TASK -
Report all lines from the entries below in which "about" appears.
##############################
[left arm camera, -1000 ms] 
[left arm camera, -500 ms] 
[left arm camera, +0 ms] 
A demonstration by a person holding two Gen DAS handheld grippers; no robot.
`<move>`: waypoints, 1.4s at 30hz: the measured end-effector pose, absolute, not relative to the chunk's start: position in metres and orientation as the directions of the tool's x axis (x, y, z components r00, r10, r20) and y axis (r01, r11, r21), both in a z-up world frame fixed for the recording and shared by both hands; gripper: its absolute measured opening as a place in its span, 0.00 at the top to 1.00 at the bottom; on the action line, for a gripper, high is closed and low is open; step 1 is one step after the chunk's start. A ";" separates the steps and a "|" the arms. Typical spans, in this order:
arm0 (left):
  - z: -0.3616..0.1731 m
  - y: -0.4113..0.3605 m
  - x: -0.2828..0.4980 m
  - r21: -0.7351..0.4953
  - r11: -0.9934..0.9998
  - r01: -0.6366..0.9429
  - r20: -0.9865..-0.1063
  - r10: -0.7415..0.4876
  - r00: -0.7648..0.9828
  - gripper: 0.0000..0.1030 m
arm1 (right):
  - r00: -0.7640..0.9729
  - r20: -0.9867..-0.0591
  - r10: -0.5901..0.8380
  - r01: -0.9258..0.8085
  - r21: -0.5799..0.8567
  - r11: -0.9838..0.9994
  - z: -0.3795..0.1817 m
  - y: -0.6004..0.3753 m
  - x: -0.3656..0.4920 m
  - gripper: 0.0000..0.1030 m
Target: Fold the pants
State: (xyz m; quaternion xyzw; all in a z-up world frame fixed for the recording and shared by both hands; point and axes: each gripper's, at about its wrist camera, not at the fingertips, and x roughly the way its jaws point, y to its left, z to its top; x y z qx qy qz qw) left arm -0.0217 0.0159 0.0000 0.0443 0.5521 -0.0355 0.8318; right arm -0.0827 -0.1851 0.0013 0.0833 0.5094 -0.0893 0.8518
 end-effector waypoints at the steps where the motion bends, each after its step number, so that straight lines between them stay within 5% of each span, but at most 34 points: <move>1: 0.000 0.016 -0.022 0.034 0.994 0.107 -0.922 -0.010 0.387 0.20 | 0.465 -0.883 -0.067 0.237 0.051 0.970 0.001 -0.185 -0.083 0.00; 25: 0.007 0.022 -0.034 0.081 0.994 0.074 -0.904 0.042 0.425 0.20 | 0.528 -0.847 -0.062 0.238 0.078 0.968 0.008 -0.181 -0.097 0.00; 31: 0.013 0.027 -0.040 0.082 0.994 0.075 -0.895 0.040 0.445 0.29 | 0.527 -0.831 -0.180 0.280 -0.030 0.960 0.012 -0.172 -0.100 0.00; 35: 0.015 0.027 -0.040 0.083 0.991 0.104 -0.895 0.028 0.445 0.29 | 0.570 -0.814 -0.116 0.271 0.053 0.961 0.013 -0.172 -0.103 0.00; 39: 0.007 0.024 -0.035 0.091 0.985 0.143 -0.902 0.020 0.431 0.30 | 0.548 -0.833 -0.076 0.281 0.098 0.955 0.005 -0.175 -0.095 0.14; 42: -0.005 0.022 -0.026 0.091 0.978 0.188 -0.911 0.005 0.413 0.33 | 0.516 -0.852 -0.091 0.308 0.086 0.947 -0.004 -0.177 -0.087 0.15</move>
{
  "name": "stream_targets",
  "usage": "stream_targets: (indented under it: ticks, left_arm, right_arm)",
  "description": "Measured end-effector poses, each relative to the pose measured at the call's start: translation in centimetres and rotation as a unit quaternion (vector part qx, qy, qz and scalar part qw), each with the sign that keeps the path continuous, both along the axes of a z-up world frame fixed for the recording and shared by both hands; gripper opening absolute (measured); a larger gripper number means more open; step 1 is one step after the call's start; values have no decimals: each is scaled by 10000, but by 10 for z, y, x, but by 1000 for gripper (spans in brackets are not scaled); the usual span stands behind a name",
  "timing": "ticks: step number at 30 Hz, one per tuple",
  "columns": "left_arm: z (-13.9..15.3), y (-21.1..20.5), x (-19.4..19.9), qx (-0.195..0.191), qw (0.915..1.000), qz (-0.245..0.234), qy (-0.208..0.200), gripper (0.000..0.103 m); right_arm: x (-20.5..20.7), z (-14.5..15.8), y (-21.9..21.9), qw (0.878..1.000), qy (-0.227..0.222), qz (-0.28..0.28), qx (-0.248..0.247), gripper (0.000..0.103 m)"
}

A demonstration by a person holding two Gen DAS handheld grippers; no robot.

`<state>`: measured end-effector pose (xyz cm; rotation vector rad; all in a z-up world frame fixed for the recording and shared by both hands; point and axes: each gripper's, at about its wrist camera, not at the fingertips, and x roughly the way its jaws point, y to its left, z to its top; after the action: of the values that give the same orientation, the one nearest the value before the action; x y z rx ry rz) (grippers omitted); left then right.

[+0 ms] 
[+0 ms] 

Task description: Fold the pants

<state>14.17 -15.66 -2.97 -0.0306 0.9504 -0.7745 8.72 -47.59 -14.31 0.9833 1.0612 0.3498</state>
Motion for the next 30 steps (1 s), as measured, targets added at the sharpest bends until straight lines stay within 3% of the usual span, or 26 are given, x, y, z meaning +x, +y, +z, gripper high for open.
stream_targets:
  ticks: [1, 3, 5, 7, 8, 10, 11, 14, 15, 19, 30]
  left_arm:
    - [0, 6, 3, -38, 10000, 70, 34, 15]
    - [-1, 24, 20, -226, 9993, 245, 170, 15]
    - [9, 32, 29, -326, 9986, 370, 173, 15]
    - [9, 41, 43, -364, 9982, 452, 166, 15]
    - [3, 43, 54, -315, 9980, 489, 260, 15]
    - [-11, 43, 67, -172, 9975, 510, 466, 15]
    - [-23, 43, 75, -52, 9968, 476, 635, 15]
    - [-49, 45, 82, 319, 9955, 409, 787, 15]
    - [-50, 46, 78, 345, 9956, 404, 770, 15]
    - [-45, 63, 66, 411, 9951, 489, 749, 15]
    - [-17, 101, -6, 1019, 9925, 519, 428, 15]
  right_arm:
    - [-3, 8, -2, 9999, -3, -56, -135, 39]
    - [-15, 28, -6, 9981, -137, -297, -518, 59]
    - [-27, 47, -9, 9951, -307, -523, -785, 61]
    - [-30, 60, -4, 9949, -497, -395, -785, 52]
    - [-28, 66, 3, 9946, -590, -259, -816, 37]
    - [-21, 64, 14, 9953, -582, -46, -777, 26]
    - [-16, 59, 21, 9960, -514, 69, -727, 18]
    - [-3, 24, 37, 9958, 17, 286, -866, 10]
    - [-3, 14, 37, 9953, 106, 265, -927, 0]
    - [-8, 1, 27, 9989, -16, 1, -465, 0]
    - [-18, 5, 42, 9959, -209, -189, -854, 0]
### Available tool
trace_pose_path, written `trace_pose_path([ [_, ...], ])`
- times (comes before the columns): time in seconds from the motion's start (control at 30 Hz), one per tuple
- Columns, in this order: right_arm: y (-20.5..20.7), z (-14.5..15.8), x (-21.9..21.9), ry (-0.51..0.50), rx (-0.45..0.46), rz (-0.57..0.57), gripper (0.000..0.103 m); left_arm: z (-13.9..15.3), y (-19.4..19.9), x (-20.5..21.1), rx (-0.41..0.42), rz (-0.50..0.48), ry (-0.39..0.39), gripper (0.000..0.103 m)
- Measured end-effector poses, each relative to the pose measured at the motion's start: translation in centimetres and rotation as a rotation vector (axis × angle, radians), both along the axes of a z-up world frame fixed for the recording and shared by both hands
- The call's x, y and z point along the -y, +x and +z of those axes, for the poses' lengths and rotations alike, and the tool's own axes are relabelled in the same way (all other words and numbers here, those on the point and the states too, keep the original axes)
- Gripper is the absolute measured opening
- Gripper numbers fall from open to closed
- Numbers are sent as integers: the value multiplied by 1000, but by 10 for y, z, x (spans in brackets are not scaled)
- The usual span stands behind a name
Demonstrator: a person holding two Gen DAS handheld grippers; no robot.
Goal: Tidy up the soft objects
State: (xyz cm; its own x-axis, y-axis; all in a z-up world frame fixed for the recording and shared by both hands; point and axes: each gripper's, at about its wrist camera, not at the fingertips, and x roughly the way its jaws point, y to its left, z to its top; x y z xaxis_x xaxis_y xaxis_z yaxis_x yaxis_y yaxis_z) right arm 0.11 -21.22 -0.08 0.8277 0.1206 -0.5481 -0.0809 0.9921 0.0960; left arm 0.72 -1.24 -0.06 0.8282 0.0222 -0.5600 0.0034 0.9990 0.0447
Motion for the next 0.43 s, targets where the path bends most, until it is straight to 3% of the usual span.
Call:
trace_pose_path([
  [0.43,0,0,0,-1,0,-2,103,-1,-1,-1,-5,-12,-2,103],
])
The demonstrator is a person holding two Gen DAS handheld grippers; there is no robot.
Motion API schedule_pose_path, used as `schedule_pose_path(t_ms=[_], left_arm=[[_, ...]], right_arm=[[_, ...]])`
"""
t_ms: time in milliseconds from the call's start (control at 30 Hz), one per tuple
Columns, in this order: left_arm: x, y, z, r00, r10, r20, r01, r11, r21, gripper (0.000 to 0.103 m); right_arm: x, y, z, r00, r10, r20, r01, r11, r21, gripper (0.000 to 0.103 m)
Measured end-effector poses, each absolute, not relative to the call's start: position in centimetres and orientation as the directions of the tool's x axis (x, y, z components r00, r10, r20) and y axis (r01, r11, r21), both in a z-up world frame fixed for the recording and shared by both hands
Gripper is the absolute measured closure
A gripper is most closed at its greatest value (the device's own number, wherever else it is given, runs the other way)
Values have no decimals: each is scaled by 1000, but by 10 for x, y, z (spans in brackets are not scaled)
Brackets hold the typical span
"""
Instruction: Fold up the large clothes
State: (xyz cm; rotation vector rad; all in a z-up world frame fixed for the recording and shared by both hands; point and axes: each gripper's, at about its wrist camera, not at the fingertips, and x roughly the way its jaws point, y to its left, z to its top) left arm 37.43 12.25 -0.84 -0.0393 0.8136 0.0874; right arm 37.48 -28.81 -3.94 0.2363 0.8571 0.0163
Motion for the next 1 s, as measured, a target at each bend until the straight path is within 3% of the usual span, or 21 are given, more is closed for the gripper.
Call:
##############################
REPLY -
State: (xyz m; quaternion xyzw; all in a z-up world frame fixed for the recording and shared by both hands; point and axes: each gripper's, at about its wrist camera, not at the fingertips, and x roughly the way its jaws point, y to its left, z to its top; x y z qx qy qz qw) left arm -0.0217 0.0159 0.0000 0.0443 0.5521 -0.0355 0.8318; right arm -0.0827 -0.1851 0.0013 0.0833 0.5094 -0.0893 0.8518
`<state>`: measured end-effector pose (xyz cm; rotation vector rad; all in a z-up world frame fixed for the recording and shared by both hands; point and axes: each gripper's, at about its wrist camera, not at the fingertips, and x roughly the way its jaws point, y to its left, z to its top; after the action: of the values that give the same orientation, the one nearest the value before the action; x y z rx ry rz) (grippers omitted); left then right.
State: (xyz cm; its own x-axis, y-axis; all in a z-up world frame fixed for the recording and shared by both hands; point and axes: each gripper's, at about its wrist camera, not at the fingertips, and x roughly the way its jaws point, y to its left, z to its top; x y z xaxis_x xaxis_y xaxis_z yaxis_x yaxis_y yaxis_z) right arm 0.11 -21.22 -0.08 0.8277 0.1206 -0.5481 -0.0809 0.9921 0.0960; left arm 0.72 -1.24 -0.06 0.8282 0.0222 -0.5600 0.0034 0.9990 0.0447
State: (xyz cm; rotation vector rad; all in a z-up world frame fixed for the recording and shared by both hands; point and axes: each gripper's, at about its wrist camera, not at the fingertips, and x roughly the way its jaws point, y to its left, z to its top) left arm 37.43 12.25 -0.84 -0.0393 0.8136 0.0874; right arm 37.48 -28.81 -3.94 0.2363 0.8571 0.0163

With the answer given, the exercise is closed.